Son olarak, GSYİH'ye oran olarak cari hesap açığı, taban çizgisinden ortaya çıkan makroekonomik istikrarın genel resmini güçlü bir şekilde pekiştiriyor. 2012'de görülen en yüksek yüzde 4,7'den 2013'te yüzde 1,7'ye keskin bir düşüş gösterdi. Önümüzdeki beş yıl içinde bir miktar artması bekleniyor, ancak yüzde 2,1 ila 2,6 aralığında hareket etmesi, hiçbir şey yaratmaması gereken bir şey. dış şoklara karşı önemli kırılganlık. Bu aralıkta, sermaye girişleri açığı kolayca kapatmalı ve rupi oldukça istikrarlı kalmalıdır.

Bu temel senaryodan üç sonuç çıkarıyorum. Birincisi, IMF'nin küresel beklentilere yönelik oldukça olumsuz görüşüne rağmen, Hindistan'ın, tüm göstergelerin geçtiğimiz birkaç yıla kıyasla bir iyileşme gösterdiği, göreli bir istikrar aşamasına girdiği görülüyor. Daha da önemlisi, bu iyileştirmelerin kısa ömürlü olması beklenmiyor. Bu projeksiyonlar, hem hükümetin makul bir makroekonomik sonuçlara ulaşmak için sahip olduğu alanı hem de bu alanı etkin bir şekilde kullanma yeteneğini geniş ölçüde yansıtmaktadır.

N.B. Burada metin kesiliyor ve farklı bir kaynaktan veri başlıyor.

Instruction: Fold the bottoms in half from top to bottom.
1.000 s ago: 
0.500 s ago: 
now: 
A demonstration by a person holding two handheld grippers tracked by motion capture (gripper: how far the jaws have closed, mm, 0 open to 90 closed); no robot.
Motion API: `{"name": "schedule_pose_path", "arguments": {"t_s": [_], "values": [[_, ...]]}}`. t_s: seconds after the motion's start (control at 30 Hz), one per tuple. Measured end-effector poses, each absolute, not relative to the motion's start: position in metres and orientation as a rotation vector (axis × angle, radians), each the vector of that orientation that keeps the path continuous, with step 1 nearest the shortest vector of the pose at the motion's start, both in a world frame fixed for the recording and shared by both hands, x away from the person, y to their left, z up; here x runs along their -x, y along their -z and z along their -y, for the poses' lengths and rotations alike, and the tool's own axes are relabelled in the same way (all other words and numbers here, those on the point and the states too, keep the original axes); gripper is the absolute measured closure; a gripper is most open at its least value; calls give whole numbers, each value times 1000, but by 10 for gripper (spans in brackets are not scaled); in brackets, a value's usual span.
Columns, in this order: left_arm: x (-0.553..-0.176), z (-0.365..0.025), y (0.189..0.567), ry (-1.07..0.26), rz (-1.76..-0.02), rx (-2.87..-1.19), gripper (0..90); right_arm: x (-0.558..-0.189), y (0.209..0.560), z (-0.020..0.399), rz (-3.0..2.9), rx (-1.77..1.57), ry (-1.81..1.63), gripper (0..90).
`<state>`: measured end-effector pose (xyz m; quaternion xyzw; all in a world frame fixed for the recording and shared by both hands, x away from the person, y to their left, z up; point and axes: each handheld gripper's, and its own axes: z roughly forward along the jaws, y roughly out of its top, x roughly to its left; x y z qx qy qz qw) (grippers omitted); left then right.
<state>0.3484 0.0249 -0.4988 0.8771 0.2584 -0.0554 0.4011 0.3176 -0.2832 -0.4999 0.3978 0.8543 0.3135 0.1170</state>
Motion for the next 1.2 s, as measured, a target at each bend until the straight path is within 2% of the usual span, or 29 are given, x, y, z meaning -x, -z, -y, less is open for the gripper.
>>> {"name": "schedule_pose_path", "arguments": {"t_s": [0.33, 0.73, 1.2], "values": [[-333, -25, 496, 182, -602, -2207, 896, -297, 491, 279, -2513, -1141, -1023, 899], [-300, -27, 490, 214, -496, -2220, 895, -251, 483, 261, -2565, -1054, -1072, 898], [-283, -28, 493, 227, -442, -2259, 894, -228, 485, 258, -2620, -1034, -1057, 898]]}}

İkinci olarak, öngörülen makroekonomik istikrarın ekonomik performansın beklentileriyle örtüşmediği vurgulanmalıdır. İstikrar elbette bir dizi sonuçla tutarlı olabilir; Bu temel senaryodaki büyüme ve enflasyon sonuçları özellikle çekici değildir. Beş yıllık bir dönemde yüzde altı ila yedi arasındaki büyüme, ülkeyi meşru istihdam ve yaşam kalitesi beklentilerini karşılamaktan çok uzak bırakacaktır. Yapısal, oyunun kurallarını değiştiren reformlar kritik öneme sahiptir; projeksiyonların önerdiği şey, bu zorluğu üstlenen bir hükümet için makroekonomik durum tarafından sağlanan önemli bir tampon olduğudur.



Son olarak, küresel petrol piyasasındaki son gelişmeler, bu temel çizgiye göre sonuçları önemli ölçüde iyileştirebilir. Mevcut fiyat durumu devam ederse – ve bunun devam etmesini beklemek için iyi nedenler olduğunu düşünüyorum – aynı mali-parasal konfigürasyonda, tüm bu göstergeler çok daha iyi görünecek. Yapısal reformlar için daha fazla alan ve daha az risk olacaktır.